_Task goal:_ Could you set down exactly the lines of the data below, starting at the one that holds "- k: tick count" and ending at the one that holds "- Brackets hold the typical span", both included, and only those?

_Data shown:_
++++
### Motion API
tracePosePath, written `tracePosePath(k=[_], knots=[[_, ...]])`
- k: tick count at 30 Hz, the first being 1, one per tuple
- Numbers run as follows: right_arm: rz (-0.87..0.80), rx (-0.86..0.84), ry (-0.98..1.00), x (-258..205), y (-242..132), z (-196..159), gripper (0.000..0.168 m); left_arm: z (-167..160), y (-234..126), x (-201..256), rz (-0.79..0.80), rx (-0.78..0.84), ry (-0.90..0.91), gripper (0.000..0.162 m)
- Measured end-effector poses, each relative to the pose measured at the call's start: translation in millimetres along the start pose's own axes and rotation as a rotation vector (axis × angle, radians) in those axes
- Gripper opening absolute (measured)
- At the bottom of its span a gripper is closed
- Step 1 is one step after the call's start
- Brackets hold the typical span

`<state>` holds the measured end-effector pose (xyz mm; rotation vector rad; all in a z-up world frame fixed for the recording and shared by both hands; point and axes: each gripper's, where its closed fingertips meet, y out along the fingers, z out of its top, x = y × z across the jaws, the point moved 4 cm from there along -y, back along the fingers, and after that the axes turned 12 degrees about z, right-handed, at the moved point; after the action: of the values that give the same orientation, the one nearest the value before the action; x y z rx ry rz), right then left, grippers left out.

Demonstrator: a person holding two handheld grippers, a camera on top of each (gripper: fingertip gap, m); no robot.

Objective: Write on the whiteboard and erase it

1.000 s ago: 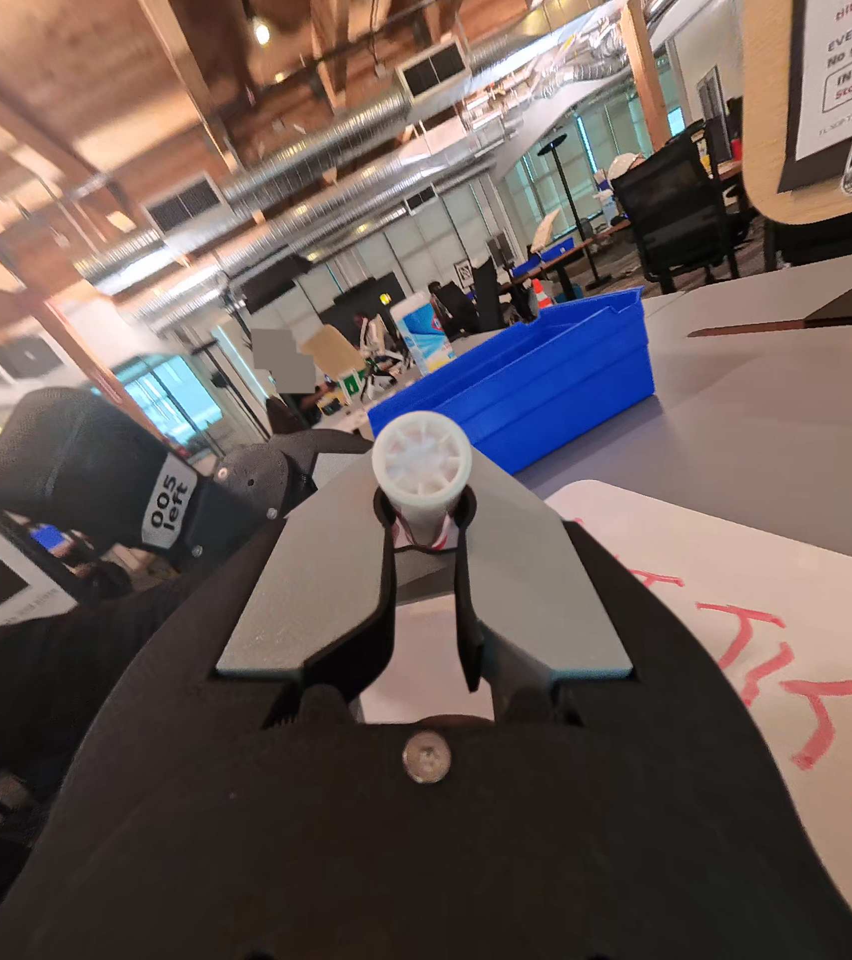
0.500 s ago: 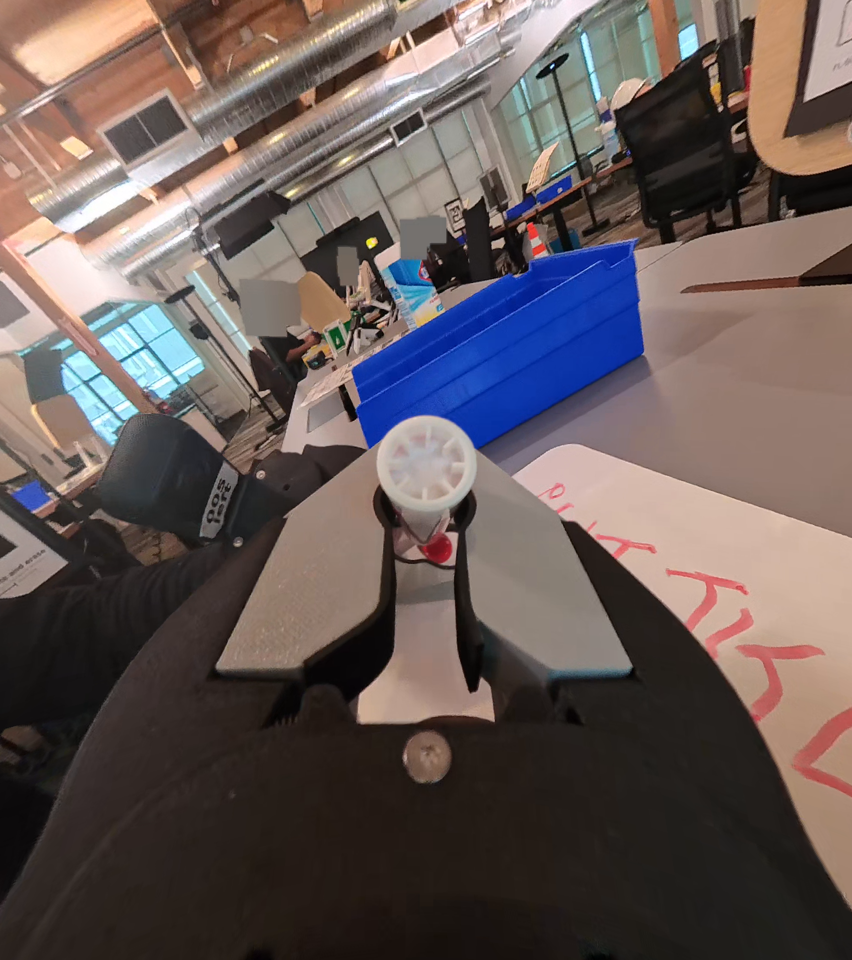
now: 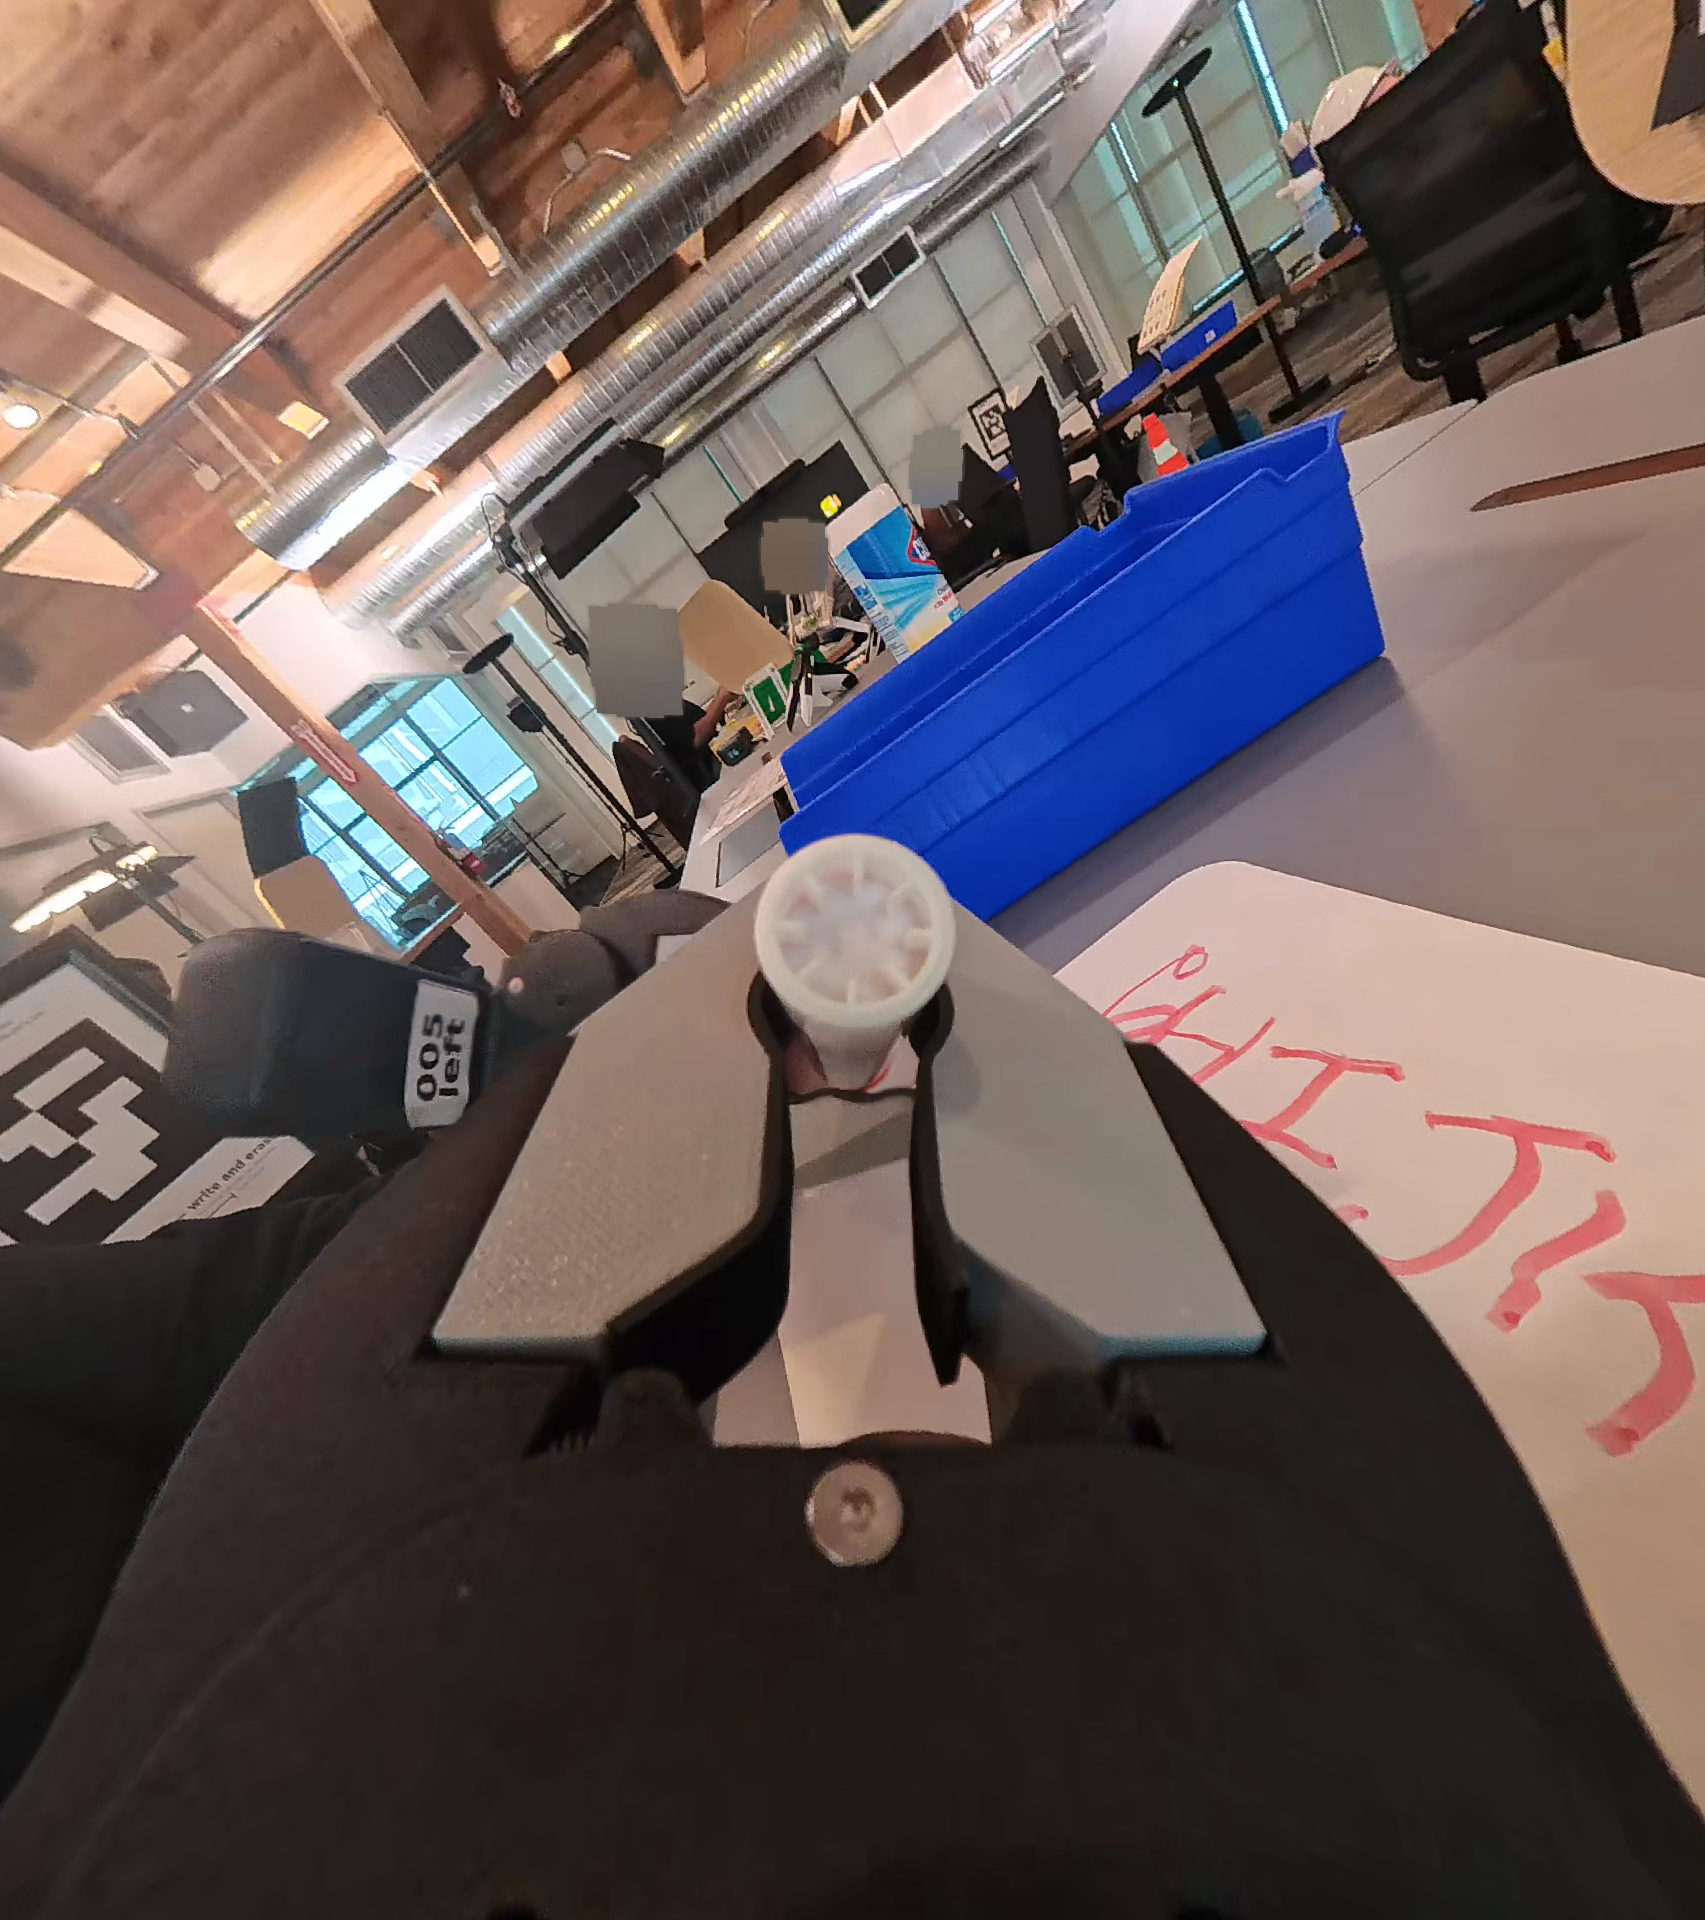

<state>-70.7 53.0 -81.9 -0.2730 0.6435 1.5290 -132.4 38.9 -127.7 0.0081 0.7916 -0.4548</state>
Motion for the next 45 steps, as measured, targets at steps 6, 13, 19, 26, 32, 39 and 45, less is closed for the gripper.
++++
_Task answer:_
- k: tick count at 30 Hz, the first being 1, one per tuple
- Numbers run as follows: right_arm: rz (-0.87..0.80), rx (-0.86..0.84), ry (-0.98..1.00), x (-258..205), y (-242..132), z (-196..159), gripper (0.000..0.168 m); left_arm: z (-167..160), y (-234..126), x (-201..256), rz (-0.79..0.80), rx (-0.78..0.84), ry (-0.90..0.91), gripper (0.000..0.162 m)
- Measured end-effector poses, each relative to the pose measured at the call's start: translation in millimetres along the start pose's own axes and rotation as a rotation vector (axis × angle, radians) in those axes
- Gripper opening absolute (measured)
- At the bottom of its span a gripper is closed
- Step 1 is one step after the call's start
- Brackets hold the typical span

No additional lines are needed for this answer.